* _WHAT YOU NEED TO DO_: Using the entries that follow, write out the line containing "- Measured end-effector", the line containing "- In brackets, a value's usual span", and every line between them, exactly and nothing else.

Records from a dataset
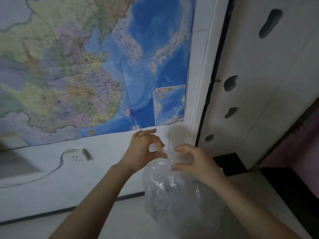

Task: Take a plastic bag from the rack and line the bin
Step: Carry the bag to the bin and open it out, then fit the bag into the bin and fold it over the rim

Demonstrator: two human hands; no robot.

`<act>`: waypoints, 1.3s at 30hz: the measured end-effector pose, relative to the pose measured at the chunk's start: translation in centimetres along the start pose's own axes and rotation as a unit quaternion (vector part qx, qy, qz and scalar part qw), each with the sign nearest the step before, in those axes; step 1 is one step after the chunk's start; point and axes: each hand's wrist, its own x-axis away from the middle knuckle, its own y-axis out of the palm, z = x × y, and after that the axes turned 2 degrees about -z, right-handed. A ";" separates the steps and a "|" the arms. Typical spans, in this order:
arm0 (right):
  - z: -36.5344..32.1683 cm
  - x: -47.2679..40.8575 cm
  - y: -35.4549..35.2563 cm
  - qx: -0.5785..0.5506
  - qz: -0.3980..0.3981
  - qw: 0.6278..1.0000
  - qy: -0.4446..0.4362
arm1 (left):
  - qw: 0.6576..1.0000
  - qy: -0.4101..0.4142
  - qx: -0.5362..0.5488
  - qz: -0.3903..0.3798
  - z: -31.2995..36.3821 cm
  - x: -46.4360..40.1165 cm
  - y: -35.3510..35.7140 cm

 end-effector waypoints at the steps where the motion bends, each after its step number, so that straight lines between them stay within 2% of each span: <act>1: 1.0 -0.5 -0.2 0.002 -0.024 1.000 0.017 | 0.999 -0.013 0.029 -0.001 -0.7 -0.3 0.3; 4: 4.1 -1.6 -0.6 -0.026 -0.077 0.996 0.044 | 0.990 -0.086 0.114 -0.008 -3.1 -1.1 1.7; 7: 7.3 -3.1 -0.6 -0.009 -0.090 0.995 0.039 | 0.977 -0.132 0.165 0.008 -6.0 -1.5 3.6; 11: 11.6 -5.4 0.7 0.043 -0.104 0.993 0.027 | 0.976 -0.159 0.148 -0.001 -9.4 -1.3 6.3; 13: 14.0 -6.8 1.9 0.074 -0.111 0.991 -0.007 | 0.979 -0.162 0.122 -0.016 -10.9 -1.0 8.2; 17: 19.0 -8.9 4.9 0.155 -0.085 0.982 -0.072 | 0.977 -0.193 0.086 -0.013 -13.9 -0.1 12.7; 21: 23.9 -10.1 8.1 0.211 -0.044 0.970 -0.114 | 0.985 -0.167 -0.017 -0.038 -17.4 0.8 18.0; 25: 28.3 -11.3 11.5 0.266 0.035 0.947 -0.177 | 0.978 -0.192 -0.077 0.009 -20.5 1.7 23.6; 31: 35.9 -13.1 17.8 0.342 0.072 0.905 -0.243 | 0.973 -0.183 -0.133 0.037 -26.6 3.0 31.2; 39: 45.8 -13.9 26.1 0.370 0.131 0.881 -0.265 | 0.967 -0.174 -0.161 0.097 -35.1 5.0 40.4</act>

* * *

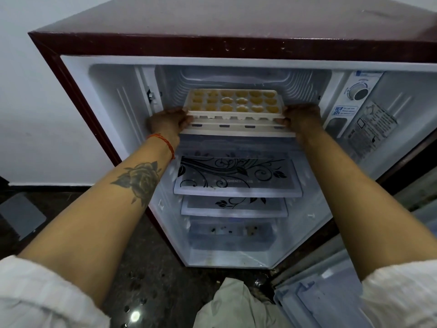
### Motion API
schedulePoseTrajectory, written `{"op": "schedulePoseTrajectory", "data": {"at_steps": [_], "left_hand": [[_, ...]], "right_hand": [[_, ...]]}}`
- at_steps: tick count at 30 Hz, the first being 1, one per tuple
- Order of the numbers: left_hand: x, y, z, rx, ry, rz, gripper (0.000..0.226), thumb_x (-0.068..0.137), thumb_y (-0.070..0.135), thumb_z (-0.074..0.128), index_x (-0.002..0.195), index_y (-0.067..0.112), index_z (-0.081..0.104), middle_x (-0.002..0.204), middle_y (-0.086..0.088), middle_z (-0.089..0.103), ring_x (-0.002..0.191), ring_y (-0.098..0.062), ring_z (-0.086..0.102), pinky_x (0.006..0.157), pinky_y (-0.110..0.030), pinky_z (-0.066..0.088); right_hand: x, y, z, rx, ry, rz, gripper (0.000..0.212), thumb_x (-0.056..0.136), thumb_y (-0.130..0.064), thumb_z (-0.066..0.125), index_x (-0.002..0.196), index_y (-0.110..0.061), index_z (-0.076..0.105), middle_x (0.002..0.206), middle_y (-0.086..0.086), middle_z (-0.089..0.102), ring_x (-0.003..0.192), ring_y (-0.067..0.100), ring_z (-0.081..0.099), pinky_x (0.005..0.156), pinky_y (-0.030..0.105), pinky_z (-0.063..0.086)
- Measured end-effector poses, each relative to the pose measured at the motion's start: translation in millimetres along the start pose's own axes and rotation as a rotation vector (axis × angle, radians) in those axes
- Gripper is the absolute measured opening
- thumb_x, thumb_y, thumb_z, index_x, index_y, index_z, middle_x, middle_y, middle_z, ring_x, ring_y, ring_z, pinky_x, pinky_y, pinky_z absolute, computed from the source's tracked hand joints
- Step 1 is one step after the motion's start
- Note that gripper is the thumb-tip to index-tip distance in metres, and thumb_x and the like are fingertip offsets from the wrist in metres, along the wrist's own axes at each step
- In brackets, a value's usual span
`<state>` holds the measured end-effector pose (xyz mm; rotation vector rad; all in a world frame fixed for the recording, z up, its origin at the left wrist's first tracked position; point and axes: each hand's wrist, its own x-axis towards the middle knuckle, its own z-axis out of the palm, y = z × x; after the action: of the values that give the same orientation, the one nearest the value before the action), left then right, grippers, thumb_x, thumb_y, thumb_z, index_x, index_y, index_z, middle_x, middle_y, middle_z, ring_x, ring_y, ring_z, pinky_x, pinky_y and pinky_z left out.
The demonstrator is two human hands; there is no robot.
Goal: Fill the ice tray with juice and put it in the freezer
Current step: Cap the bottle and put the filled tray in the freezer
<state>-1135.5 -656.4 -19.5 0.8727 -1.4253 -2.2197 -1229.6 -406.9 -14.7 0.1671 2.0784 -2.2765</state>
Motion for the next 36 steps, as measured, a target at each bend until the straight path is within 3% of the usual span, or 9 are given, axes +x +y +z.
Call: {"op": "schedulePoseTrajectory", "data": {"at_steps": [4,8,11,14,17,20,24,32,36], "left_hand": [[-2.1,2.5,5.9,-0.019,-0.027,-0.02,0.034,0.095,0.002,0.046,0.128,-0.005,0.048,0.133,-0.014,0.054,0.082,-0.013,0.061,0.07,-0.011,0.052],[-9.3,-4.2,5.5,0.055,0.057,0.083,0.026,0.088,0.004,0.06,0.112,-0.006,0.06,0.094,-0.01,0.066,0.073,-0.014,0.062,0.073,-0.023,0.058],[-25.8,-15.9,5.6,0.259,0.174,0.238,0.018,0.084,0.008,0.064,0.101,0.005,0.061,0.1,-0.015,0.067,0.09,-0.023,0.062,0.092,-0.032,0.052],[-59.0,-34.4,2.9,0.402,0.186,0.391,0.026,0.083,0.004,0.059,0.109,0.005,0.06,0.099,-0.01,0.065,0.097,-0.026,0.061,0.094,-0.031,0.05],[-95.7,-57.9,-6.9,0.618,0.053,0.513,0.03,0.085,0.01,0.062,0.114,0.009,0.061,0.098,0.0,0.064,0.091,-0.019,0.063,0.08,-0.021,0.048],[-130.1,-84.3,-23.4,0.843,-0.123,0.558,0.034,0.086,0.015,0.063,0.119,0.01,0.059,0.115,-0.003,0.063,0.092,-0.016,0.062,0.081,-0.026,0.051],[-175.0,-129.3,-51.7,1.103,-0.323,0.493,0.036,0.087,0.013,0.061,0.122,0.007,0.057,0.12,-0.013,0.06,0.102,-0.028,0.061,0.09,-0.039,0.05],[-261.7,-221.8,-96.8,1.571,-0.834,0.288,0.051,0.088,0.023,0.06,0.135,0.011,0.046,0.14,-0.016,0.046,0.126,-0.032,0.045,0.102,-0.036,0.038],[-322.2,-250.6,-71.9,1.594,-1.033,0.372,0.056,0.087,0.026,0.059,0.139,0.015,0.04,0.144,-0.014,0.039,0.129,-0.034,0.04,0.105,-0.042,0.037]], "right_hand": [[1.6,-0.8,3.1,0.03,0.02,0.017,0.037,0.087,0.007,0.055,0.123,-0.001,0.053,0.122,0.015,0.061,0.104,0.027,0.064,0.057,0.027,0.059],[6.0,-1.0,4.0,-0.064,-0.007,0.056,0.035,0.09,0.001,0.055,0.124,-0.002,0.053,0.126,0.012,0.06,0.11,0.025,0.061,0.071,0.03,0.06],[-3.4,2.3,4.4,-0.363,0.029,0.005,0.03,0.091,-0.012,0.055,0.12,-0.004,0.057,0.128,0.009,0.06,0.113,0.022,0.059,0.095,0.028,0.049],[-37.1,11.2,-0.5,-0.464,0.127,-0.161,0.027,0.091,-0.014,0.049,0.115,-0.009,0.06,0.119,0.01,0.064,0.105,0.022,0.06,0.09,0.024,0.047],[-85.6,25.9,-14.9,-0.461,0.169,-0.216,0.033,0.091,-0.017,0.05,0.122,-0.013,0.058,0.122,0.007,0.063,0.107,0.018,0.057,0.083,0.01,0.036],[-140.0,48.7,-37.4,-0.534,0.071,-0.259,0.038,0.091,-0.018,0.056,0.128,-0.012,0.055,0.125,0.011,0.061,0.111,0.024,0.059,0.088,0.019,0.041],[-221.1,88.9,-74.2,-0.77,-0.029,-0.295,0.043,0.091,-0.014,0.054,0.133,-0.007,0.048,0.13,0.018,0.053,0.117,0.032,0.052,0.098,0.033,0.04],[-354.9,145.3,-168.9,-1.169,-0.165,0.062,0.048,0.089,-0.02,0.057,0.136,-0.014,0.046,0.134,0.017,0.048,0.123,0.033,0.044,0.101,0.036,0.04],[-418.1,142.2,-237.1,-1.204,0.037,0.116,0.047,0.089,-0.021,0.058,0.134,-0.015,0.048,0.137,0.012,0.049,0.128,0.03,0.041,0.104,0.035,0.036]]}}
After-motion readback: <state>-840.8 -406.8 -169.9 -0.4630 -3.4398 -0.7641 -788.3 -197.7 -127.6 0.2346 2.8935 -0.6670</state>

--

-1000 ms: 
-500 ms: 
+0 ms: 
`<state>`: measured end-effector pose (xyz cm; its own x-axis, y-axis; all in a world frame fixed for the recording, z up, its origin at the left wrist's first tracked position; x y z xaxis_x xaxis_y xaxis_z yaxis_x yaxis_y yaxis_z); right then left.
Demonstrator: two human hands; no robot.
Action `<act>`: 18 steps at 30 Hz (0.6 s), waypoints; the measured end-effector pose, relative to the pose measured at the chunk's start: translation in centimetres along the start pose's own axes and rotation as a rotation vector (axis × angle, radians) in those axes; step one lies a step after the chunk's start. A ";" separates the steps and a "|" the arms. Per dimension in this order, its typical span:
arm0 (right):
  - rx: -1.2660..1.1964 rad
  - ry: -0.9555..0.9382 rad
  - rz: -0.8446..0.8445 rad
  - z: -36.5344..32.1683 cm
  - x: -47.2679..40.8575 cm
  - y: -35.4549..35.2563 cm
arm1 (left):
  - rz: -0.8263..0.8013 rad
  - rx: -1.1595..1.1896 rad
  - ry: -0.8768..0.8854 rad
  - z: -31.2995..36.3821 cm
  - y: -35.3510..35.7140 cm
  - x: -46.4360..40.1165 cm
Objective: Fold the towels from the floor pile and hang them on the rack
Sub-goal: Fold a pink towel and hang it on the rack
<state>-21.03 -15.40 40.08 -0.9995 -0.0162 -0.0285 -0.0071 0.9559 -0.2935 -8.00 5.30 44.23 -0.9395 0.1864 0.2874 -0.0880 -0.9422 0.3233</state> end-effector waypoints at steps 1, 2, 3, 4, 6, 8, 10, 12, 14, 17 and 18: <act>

* _WRITTEN RESPONSE_:
- Measured end-effector poses, each relative to the pose measured at the motion's start: translation in millimetres along the start pose's own axes and rotation as a rotation vector (axis × angle, radians) in those axes
- Gripper is the absolute measured opening
- thumb_x, thumb_y, thumb_z, index_x, index_y, index_z, middle_x, middle_y, middle_z, ring_x, ring_y, ring_z, pinky_x, pinky_y, pinky_z absolute, computed from the source's tracked hand joints
- Step 1 is one step after the motion's start
- Note that gripper is the thumb-tip to index-tip distance in metres, and thumb_x and the like are fingertip offsets from the wrist in metres, along the wrist's own axes at each step
- In brackets, a value's usual span

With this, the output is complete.